■ **TASK DIRECTIONS**
Determine how many lines of the listing below hold the string "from", then state that number alone.

■ **THE DATA**
○ ○ ○ ○ ○

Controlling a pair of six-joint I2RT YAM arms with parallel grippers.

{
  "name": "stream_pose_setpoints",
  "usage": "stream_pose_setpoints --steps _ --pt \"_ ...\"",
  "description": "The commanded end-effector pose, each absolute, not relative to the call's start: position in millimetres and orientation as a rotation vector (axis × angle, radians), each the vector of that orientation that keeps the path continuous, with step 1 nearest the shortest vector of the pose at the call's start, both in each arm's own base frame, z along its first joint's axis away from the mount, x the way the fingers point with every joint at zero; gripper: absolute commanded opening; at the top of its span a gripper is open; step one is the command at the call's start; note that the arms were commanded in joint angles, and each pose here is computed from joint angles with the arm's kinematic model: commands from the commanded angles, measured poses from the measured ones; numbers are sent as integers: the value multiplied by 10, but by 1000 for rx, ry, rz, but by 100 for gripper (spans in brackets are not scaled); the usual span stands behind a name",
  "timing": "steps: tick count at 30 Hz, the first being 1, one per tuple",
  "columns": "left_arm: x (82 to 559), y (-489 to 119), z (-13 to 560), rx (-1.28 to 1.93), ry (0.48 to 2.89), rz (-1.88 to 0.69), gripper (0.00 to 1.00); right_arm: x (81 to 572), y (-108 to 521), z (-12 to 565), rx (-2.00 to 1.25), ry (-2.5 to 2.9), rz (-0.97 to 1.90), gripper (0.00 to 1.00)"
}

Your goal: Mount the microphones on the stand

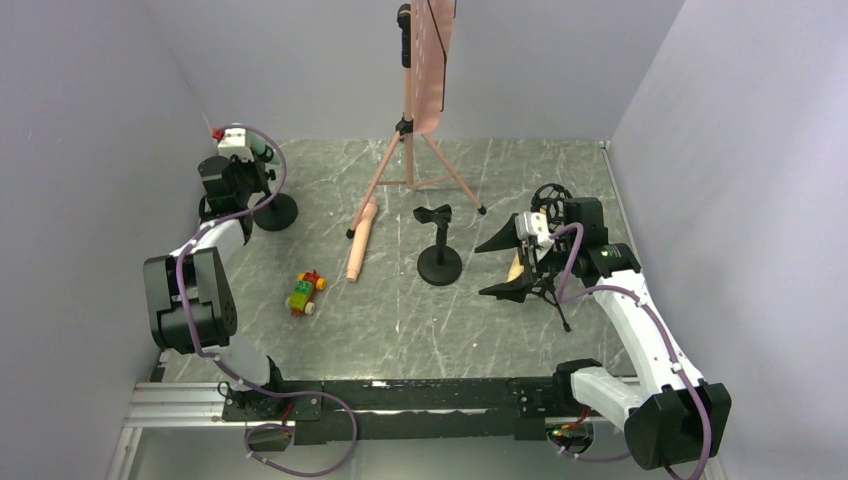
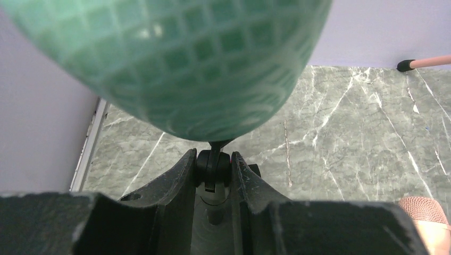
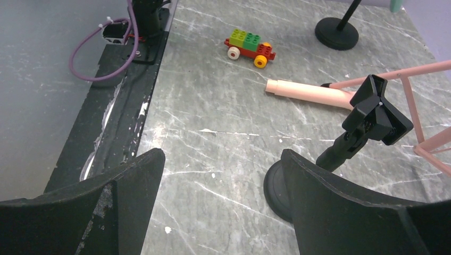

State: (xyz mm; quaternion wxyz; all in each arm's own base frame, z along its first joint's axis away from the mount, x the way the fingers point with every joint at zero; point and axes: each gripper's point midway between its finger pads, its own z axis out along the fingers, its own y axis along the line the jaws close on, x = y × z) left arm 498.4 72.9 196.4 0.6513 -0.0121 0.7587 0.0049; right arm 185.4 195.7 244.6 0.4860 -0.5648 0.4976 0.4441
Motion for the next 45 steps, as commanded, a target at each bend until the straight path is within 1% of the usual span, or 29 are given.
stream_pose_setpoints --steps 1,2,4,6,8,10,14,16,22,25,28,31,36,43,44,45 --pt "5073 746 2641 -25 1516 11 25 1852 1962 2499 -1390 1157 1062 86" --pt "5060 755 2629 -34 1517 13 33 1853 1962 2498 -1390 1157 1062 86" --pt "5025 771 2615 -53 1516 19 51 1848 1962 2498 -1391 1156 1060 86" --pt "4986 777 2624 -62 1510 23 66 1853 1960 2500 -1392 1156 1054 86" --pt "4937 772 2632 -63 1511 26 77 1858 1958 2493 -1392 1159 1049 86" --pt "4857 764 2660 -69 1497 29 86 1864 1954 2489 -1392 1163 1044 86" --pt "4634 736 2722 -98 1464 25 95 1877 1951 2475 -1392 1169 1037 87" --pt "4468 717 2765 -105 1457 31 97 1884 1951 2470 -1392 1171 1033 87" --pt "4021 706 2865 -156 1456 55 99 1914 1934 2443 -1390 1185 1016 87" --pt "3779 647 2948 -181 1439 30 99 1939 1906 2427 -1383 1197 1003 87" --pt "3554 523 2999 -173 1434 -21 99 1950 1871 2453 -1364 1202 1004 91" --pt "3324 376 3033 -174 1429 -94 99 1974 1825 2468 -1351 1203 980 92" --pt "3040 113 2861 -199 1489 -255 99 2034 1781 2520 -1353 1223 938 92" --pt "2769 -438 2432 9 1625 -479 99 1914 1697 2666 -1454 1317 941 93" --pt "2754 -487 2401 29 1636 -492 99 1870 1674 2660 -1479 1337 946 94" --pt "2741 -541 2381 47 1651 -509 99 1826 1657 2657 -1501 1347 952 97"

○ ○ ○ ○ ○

■ **RESULT FOR THIS TASK**
2